= Charles Burton (theologian) =

English clergyman and writer

Charles Burton (1793–1866) was an English clergyman and writer. Burton was a Methodist minister but eventually joined the Church of England. He was botanist and member of the Linnean Society.

==Life==
Burton was born in 1793 at Rhodes Hall, Middleton, Lancashire, the seat of his father Daniel Burton, a cotton manufacturer, of whom he was the youngest son. He was educated at the University of Glasgow and St John's College, Cambridge, where he graduated LL.B. in 1822. In 1829 he was incorporated B.C.L. at Magdalen College, Oxford, on 14 October, and received the degree of D.C.L. on the following day.

His family were Wesleyans, and he was for a time a Methodist minister, but was ordained in the Church of England in 1816. The church of All Saints, Manchester was built by him at a cost of £18,000 and consecrated in 1820, when he became rector, after serving for a short time as curate of St James's in the same town. Most of the church was destroyed by fire on 6 February 1850.

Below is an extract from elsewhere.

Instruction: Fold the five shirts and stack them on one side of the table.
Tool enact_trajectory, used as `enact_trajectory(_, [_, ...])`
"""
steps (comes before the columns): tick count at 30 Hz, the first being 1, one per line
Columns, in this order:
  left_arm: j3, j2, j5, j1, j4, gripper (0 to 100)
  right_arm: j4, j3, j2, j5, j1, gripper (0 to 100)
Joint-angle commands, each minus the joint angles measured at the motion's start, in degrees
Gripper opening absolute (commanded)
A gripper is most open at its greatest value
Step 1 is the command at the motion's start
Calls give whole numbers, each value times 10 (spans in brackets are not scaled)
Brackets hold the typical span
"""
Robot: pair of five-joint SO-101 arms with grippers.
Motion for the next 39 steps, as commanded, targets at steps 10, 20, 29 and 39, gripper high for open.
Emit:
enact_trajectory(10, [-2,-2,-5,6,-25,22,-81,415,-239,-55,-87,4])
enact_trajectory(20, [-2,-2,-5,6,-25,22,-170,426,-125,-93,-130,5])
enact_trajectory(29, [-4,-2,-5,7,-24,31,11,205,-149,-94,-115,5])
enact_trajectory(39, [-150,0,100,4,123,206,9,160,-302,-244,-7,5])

Burton was a botanist, and his discovery in Anglesey of a plant new to science led to his election as Fellow of the Linnean Society. While on a visit at Western Lodge, Durham, he was attacked by typhus fever, and died after three weeks' illness on 6 September 1866.

==Works==
His theological views, in the face of the geological controversies set off by Charles Lyell, were conservative but not literalist about the Biblical account. He followed William Paley, and the gap theory of Thomas Chalmers and John Bird Sumner.

His writings are:

- 'Horæ Poeticæ,' 1815.
- 'Middleton, an elegiac poem,' Glasgow, 1820 (printed for private circulation).
- 'A Selection of Psalms and Hymns, including original compositions,' Manchester, 1820.
- 'The Bardiad, a poem in two cantos,' London (Manchester), 1823. This had a second edition in the same year.
- 'A Sermon on the Parable of the Barren Figtree,' London (Manchester), 1823.
- 'Three Discourses adapted to the opening of the Nineteenth Century; exhibiting the portentous and auspicious signs and cardinal duties of the times,' Manchester, 1825.
- 'The Day of Judgment, a Sermon on the death of Ann, wife of Rev. John Morton,' Manchester, 1826.
- 'The Servant's Monitor' (? Manchester, 1829). This was originally published at the expense of the Manchester Society for the Encouragement of Faithful Female Servants.
- 'Sentiments appropriate to the present Crisis of unexampled Distress; a Sermon,' Manchester, 1826.
- 'Discourses suited to these Eventful and Critical Times,' London, 1832 (preached at the Episcopal Chapel, Broad Court, Drury Lane, London, of which Burton is said, on the title-page, to be minister).
- 'A Discourse on Protestantism, delivered on the occasion of admitting two Roman Catholics to the Protestant Communion' (? Manchester, 1840).
- 'The Church and Dissent: an appeal to Independents, Presbyterians, Methodists, and other Sects, &c.,' Manchester, 1840.
- 'The Watchman's Cry, or Protestant England roused from her Slumber; a Discourse,' Manchester, 1840.
- 'Lectures on the Millennium,' London, 1841. The millennium is to begin in 1868.
- 'Lectures on the World before the Flood,' London (Manchester), 1844. An attempt to harmonise the literal narrative of Genesis with the discoveries of science.
- 'Lectures on the Deluge and the World after the Flood,' London (Manchester), 1845.
- 'Lectures on Popery,' Manchester, 1851.
- 'A Demonstration of Catholic Truth by a plain and final Argument against the Socinian Heresy, a discourse,' Manchester, 1853.
- 'The Comet,' 'The World on Fire,' The World after the Fire,' 'The New Heaven and the New Earth,' single sermons issued in 1858.
- 'The Antiquity of the British Church, a lecture,' Manchester, 1861. This is a pamphlet on the Liberation Society controversy.